_Exercise objective_
Return the data below unchanged, without images.

_Available data_

•••••

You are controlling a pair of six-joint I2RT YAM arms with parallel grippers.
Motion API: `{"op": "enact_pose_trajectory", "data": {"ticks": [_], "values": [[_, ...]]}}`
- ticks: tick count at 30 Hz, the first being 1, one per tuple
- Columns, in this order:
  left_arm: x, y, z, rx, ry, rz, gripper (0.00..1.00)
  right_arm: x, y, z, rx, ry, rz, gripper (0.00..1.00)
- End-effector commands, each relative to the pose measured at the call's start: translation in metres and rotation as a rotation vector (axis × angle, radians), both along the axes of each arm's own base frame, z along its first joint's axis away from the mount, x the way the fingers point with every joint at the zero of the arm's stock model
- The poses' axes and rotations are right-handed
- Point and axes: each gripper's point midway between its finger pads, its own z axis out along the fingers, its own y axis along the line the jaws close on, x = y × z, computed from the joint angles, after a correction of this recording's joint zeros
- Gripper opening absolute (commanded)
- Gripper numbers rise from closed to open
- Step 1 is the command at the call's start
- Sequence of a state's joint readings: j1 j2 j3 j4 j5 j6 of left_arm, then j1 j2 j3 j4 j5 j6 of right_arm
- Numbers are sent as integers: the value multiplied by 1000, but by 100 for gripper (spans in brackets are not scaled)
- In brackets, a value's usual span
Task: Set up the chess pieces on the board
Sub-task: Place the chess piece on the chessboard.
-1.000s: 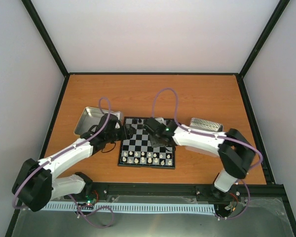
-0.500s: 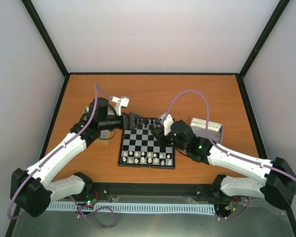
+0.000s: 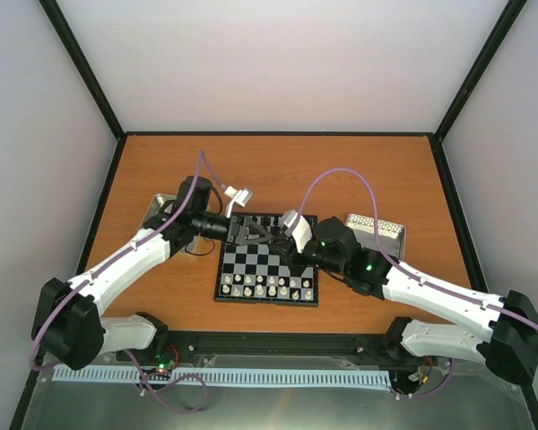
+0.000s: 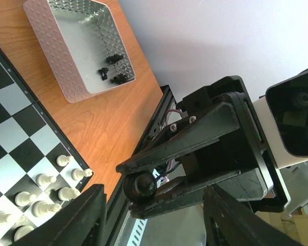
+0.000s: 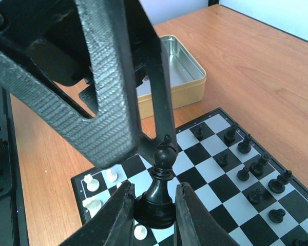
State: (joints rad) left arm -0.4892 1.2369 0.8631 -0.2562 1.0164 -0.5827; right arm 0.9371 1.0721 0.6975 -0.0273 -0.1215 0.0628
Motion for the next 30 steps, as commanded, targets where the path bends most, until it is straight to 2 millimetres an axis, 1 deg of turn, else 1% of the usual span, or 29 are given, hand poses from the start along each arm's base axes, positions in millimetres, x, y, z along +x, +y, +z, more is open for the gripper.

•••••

_Exercise result_
You are controlling a pair of six-joint I2RT YAM arms with parallel grippers.
Motion API: `{"op": "enact_pose_trajectory", "data": {"ticks": [_], "values": [[_, ...]]}}`
- ticks: tick count at 30 Hz, the first being 1, one per tuple
- Columns, in this order:
  left_arm: x, y, z, rx, ry, rz, gripper (0.00..1.00)
  right_arm: x, y, z, rx, ry, rz, gripper (0.00..1.00)
- End-effector commands, each relative to the pose measured at the call's start: translation in metres and rotation as a rotation vector (axis × angle, radians), both along the axes of each arm's own base frame, z along its first joint's axis away from the mount, x the way the fingers point with every joint at the zero of the arm's stock model
- The poses' axes and rotations are right-handed
- Point and axes: each gripper's point midway between its finger pads, its own z axis out along the fingers, its own y axis along the line the jaws close on, x = y × z, computed from the joint angles, after a correction of this recording's joint zeros
- Gripper opening absolute (commanded)
- Gripper numbers rise from closed to open
- Step 1 is the command at the call's start
- Sequence of a state's joint readings: j1 j2 j3 j4 j5 j6 of left_arm, then j1 j2 j3 j4 j5 j6 of right_arm
- Numbers are sent as integers: the value multiplied by 1000, but by 100 for gripper (spans in brackets are not scaled)
- In brackets, a value's usual span
Task: Set up the chess pieces on the board
Sub-task: Place the chess piece on the chessboard.
-1.000s: 
-0.500s: 
+0.000s: 
+0.000s: 
+0.000s: 
State: (joints rad) left arm -0.4892 1.2369 0.8631 -0.2562 1.0164 -0.5827; right arm 0.9371 1.0721 0.6975 -0.0273 -0.1215 0.0628
Motion for the next 30 steps, as commanded, targets where the path bends most, until it is straight to 2 millimetres an axis, 1 deg of turn, else 1% of the usual span, or 29 are given, hand poses from the start along each arm's base axes, positions in millimetres, x, y, z along +x, +y, +z, more is open for the gripper.

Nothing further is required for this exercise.